## What you will do
What you return must match the material exactly, with every line present.

## Information provided
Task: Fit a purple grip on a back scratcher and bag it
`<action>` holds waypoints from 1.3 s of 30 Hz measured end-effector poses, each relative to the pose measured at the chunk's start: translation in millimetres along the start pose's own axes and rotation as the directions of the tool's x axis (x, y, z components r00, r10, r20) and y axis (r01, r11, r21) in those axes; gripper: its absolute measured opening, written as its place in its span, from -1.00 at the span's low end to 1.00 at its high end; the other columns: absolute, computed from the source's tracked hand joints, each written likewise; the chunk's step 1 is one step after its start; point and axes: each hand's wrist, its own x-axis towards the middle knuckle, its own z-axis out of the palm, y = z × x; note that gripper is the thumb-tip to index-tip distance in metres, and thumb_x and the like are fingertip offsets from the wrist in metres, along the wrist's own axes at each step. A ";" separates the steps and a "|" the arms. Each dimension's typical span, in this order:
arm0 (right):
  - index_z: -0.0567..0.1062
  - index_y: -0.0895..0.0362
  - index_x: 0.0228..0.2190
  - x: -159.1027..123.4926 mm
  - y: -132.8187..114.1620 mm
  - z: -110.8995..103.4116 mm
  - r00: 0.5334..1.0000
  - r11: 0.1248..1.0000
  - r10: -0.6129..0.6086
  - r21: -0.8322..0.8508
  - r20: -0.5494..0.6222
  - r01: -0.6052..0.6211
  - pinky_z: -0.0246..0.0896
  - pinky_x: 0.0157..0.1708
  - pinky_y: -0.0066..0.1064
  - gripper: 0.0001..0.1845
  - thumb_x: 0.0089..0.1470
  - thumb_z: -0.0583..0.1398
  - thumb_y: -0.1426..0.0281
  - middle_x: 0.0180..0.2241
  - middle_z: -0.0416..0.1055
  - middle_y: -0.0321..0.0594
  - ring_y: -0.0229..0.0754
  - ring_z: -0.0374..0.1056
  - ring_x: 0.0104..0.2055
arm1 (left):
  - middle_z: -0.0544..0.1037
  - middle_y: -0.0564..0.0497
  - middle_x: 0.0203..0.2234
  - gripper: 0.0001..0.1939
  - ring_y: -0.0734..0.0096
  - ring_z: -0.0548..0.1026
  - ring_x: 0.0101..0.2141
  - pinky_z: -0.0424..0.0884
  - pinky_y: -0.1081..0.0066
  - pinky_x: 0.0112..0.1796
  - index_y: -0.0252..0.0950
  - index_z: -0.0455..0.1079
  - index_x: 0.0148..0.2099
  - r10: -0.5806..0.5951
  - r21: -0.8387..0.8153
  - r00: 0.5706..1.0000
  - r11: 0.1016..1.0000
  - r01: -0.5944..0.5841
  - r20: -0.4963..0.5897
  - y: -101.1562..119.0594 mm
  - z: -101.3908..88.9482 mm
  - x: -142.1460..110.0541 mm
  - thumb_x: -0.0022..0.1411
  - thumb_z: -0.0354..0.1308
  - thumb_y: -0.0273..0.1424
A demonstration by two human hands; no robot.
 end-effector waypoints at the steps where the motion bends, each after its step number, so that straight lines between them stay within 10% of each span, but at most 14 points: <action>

## Response area
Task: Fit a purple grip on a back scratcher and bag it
`<action>` holds waypoints from 1.3 s of 30 Hz measured end-effector poses, each relative to the pose measured at the chunk's start: translation in millimetres along the start pose's own axes and rotation as the directions of the tool's x axis (x, y, z components r00, r10, r20) and y axis (r01, r11, r21) in those axes; gripper: its absolute measured opening, written as its place in its span, from -1.00 at the span's low end to 1.00 at its high end; the other columns: absolute, computed from the source's tracked hand joints, each written likewise; the chunk's step 1 is one step after its start; point and axes: each hand's wrist, its own x-axis towards the middle knuckle, its own z-axis out of the palm, y = z × x; note that gripper is the thumb-tip to index-tip distance in metres, and thumb_x and the like are fingertip offsets from the wrist in metres, along the wrist's own axes at each step. A ";" separates the steps and a "|" the arms. Each dimension's typical span, in this order:
arm0 (right):
  - index_z: -0.0567..0.1062
  - index_y: -0.0895..0.0362
  - index_x: 0.0228..0.2190
  - x: -159.1027..123.4926 mm
  - y: -132.8187..114.1620 mm
  - z: -110.8995..103.4116 mm
  - r00: 0.5334..1.0000
  - r11: 0.1248..1.0000
  - r10: -0.6129..0.6086
  - r21: -0.8322..0.8508
  - r20: -0.5494..0.6222
  - r01: -0.6052..0.6211
  - pinky_z: -0.0246..0.0896
  - pinky_x: 0.0157..0.1708
  - pinky_y: -0.0066..0.1064
  - gripper: 0.0001..0.1845
  - thumb_x: 0.0089..0.1470
  - thumb_z: -0.0583..0.1398
  - thumb_y: -0.1426..0.0281
  - middle_x: 0.0180..0.2241
  - middle_z: -0.0416..0.1055
  - middle_y: -0.0321..0.0594
  - ring_y: -0.0229..0.0754
  - ring_z: -0.0374..0.1056
  - ring_x: 0.0104..0.2055
arm1 (left):
  - middle_z: -0.0544..0.1037
  - middle_y: -0.0564..0.0497
  - middle_x: 0.0203..0.2234
  - gripper: 0.0001..0.1939
  - ring_y: -0.0734..0.0096
  - ring_z: -0.0548..0.1026
  - ring_x: 0.0101..0.2141
  - pinky_z: -0.0424..0.0884
  - pinky_y: -0.1081..0.0066
  - pinky_x: 0.0112..0.1796
  - index_y: -0.0252..0.0950
  - index_z: -0.0455..0.1079
  - index_x: 0.0148..0.2099
  - r10: -0.5806..0.5951
  - r21: -0.8387..0.8153
  - r00: 0.5706..1.0000
  - r11: 0.1016..1.0000
  - r01: -0.5944..0.5841
  - r20: -0.4963..0.5897
  - y: -101.1562..119.0594 mm
  - z: -101.3908..88.9482 mm
  - x: -142.1460..110.0541 mm
  - thumb_x: -0.0022..0.1411
  - thumb_z: -0.0354..0.1308
  - thumb_y: -0.0273..0.1424
A demonstration by two human hands; no robot.
 end-effector waypoints at the steps where the motion bends, each after its step number, so that straight lines between them stay within 10% of each span, but at most 14 points: <action>

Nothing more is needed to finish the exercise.